Where in the listing does the string "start" appear? Copy every line that holds it.

- Opening Delimiter -

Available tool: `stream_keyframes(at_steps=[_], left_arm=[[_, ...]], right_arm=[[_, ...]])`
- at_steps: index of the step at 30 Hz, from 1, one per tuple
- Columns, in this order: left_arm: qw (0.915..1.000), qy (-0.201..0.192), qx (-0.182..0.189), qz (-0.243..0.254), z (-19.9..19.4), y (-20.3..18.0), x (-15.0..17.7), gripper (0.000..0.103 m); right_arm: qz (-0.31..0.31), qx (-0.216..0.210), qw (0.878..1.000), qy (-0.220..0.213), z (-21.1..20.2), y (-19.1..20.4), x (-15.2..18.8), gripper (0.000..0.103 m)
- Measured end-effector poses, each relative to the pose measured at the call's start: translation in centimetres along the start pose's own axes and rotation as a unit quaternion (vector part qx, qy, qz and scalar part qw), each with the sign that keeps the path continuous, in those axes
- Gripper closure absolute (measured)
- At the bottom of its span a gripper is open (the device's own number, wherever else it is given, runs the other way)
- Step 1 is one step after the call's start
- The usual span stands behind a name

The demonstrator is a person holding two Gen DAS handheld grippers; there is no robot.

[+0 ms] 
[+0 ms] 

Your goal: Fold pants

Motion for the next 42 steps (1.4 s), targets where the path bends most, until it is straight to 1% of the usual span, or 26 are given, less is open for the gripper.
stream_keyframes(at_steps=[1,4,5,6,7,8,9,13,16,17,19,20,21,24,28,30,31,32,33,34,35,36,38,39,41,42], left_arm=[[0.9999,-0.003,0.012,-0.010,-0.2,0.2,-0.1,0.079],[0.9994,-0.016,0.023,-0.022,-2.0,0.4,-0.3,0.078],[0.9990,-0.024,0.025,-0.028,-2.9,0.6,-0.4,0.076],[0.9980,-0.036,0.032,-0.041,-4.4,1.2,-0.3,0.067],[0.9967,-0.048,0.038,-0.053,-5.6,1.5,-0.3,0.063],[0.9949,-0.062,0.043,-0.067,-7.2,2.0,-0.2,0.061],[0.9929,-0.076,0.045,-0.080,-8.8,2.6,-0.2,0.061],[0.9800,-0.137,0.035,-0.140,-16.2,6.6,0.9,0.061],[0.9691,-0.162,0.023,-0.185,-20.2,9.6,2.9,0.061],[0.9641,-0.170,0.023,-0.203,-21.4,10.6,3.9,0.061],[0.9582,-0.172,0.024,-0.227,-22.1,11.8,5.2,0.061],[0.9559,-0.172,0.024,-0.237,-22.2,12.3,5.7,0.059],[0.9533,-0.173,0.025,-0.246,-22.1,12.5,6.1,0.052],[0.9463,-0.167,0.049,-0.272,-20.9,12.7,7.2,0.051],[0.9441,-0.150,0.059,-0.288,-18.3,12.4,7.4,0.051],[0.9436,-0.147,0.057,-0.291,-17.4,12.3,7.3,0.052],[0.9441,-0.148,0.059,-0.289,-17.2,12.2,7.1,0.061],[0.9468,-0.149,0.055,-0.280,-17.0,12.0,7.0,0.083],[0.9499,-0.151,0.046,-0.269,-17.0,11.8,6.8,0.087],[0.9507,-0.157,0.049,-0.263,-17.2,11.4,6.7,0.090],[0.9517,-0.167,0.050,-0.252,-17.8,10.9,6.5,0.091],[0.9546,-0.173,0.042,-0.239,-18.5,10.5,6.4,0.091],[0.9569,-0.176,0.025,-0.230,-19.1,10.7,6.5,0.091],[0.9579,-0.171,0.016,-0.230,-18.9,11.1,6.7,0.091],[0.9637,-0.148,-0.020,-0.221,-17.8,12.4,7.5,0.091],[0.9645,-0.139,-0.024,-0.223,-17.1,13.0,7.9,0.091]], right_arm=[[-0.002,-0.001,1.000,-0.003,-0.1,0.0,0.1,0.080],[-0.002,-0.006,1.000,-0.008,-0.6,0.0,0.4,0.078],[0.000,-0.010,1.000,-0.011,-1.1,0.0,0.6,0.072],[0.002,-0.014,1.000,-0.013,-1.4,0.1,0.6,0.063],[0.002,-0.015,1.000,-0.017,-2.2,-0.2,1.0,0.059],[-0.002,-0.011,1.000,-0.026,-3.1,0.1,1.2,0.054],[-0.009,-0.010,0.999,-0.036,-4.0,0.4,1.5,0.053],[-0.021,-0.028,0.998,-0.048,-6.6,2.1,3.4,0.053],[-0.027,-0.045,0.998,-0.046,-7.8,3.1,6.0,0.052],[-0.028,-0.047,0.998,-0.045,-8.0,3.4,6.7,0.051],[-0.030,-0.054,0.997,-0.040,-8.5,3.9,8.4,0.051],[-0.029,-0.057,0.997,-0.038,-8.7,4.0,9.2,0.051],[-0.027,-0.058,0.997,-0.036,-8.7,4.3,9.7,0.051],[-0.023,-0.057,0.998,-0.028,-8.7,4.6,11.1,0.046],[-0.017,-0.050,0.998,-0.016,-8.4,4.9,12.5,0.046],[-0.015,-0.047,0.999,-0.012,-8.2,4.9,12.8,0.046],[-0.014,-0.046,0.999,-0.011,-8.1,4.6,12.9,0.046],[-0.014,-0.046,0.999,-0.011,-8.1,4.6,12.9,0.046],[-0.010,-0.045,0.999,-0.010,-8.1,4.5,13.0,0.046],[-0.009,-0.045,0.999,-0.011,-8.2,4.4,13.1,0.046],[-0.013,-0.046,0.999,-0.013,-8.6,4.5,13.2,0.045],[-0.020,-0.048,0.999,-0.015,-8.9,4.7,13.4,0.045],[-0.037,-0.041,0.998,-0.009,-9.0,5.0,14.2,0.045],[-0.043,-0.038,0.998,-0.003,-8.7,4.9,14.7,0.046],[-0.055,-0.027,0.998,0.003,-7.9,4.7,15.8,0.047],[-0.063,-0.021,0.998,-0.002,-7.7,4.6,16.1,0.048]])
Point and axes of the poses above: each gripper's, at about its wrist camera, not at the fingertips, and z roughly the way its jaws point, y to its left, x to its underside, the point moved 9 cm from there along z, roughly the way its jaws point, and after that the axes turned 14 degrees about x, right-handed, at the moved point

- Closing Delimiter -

§ Response to the task
- Measured end-effector poses, each relative to the pose measured at the call's start: translation in centimetres along the start pose's own axes and rotation as a unit quaternion (vector part qx, qy, qz and scalar part qw), each with the sign that keeps the path continuous, in those axes
- Step 1 is one step after the call's start

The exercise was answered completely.